Sergio González Levet
Una hora de vida recuperada
(Año con año, desde que se instauró el domingo 3 de marzo de 1996, insisto en reproducir un texto para el inicio y otro para el final de la aplicación del horario de verano en México. No sé si finalmente yo seré más entecado que ambiciosos los que resultan beneficiados con esta medida, la que sostienen a capa y espada porque defienden sus intereses personales. Ya veremos algún día).
El próximo domingo 30 de octubre, una vez más –como ha sucedido año con año desde que el genialito Ernesto Zedillo tuvo otra de sus ocurrencias que nos afectaron para siempre–, los ciudadanos de este país –los insomnes, los madrugadores, los ensoñadores, y hasta los políticos, créalo o no– recuperaremos una hora de sueño, de descanso, de vida.
Seguramente, al igual que la mayoría en el país, usted se estuvo cayendo de sueño durante los pasados siete meses, porque alguien le robó 60 minutos a su tiempo de descanso, en virtud de que ciertos genios tecnócratas dicen que así ahorra energía el país y hasta los ciudadanos terminamos pagando menos por el servicio de la corriente eléctrica, que no ha de ser tan corriente porque nos sale a precio de oro, con o sin horario de verano.
Lo cierto es que después de 19 años de que se viene aplicando el cambio de horas durante más de la mitad del año, en el bolsillo de ningún ciudadano se percibe este “ahorro” y sí se han quejado cada día más habitantes de este sufrido país de que sus cuerpos y sus mentes se rebelan contra la modificación del tiempo de descanso y de trabajo.
De poco nos sirve en México ese adelanto, pues por nuestra posición dentro del trópico el cambio de horas de sol y penumbra es menos perceptible que en naciones norteñas como Estados Unidos y Canadá.
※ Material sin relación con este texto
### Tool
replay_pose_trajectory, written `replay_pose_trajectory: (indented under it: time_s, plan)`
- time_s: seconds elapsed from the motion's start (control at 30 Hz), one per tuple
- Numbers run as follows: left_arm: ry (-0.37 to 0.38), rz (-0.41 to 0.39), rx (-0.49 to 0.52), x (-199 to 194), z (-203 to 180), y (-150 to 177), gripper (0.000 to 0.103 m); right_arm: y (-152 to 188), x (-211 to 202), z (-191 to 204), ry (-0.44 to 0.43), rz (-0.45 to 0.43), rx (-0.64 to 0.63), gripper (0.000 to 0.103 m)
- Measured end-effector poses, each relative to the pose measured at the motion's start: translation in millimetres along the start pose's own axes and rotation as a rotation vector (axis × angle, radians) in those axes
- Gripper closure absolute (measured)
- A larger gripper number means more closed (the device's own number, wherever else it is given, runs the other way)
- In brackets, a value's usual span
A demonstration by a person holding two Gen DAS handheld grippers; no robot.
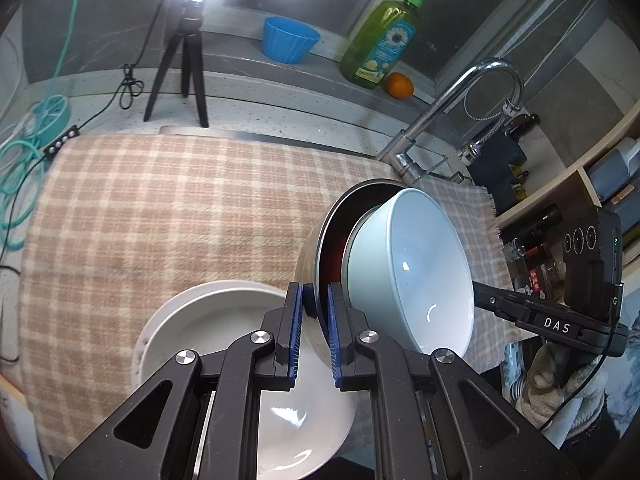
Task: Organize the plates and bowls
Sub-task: 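Lift the nested bowls with both grippers and carry them over the plate stack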
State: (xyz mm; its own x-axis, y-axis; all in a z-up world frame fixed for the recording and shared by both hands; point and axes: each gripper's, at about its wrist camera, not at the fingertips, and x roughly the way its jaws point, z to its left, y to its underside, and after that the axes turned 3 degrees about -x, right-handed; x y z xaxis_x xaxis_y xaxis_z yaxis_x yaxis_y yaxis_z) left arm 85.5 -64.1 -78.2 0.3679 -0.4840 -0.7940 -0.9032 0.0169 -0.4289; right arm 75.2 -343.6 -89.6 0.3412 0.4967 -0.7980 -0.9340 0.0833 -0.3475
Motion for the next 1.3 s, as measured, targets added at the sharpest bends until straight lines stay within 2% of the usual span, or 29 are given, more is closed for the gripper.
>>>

Nuestro solsticio y nuestro equinoccio no son tan drásticos, y por eso en muchas partes de la República se tienen que levantar con la noche encima.
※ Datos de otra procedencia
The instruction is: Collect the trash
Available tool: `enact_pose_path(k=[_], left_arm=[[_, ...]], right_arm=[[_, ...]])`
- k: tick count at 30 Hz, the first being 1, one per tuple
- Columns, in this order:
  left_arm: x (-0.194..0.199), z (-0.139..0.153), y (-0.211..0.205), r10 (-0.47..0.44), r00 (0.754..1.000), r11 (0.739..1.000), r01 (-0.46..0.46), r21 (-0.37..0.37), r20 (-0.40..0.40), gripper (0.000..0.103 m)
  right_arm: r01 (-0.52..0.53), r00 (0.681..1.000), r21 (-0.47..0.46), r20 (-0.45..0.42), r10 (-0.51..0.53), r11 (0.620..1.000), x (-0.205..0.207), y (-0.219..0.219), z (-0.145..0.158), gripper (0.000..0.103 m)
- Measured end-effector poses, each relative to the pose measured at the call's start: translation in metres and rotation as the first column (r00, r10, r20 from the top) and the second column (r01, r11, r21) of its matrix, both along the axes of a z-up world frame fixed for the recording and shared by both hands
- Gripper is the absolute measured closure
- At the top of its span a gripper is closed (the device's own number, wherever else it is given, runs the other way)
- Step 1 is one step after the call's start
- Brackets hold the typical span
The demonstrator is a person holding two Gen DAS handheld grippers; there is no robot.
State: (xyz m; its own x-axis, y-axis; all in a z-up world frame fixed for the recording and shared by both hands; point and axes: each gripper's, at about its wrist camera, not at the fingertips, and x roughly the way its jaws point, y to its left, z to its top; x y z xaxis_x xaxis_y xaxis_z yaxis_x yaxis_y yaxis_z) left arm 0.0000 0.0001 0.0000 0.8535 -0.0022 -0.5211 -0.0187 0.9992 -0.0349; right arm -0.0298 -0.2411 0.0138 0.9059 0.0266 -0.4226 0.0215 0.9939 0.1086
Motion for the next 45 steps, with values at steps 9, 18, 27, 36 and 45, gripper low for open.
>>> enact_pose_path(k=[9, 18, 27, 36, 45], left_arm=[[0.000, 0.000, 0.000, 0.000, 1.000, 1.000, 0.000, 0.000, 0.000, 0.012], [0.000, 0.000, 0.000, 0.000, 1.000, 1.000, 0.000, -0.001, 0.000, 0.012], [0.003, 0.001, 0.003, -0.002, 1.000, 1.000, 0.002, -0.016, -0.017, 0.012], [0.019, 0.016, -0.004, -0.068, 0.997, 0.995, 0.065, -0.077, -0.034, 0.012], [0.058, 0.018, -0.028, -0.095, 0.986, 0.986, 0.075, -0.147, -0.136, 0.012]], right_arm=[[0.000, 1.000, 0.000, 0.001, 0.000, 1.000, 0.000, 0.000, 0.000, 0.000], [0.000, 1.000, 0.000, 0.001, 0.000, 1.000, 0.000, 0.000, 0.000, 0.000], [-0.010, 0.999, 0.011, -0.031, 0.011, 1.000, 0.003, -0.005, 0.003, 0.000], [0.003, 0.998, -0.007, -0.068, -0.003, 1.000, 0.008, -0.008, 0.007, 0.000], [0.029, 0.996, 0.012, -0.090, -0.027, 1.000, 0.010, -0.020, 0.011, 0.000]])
Ah, hay unos mexicanos afortunados: los sonorenses, que no sufren el horario de verano y se siguen tan campantes todo el año con su mismo tiempo, ése que tanto añoramos sobre todo en las mañanas y cuando tenemos que comer.
Los demás estamos fregados, andamos como zombis por la falta de cama y nos dormimos en el trabajo, en las reuniones, en el cine, frente al volante, durante siete meses del año.
Alguien ha llegado a reflexionar que la imposición de este horario es una medida para reducir la capacidad mental de la gente, de modo que no se ponga a pensar en lo mal que nos han gobernado unos y otros gobiernos, en la corrupción galopante, en la inseguridad, en los pendientes sociales.
Yo, entre sueños y meditaciones, como que sí lo creo, aunque tengo la esperanza de que la siguiente semana me desquitaré, porque voy a atrasar una rayita a la manecilla de mi reloj, y la vida me volverá a sonreír… a sus horas.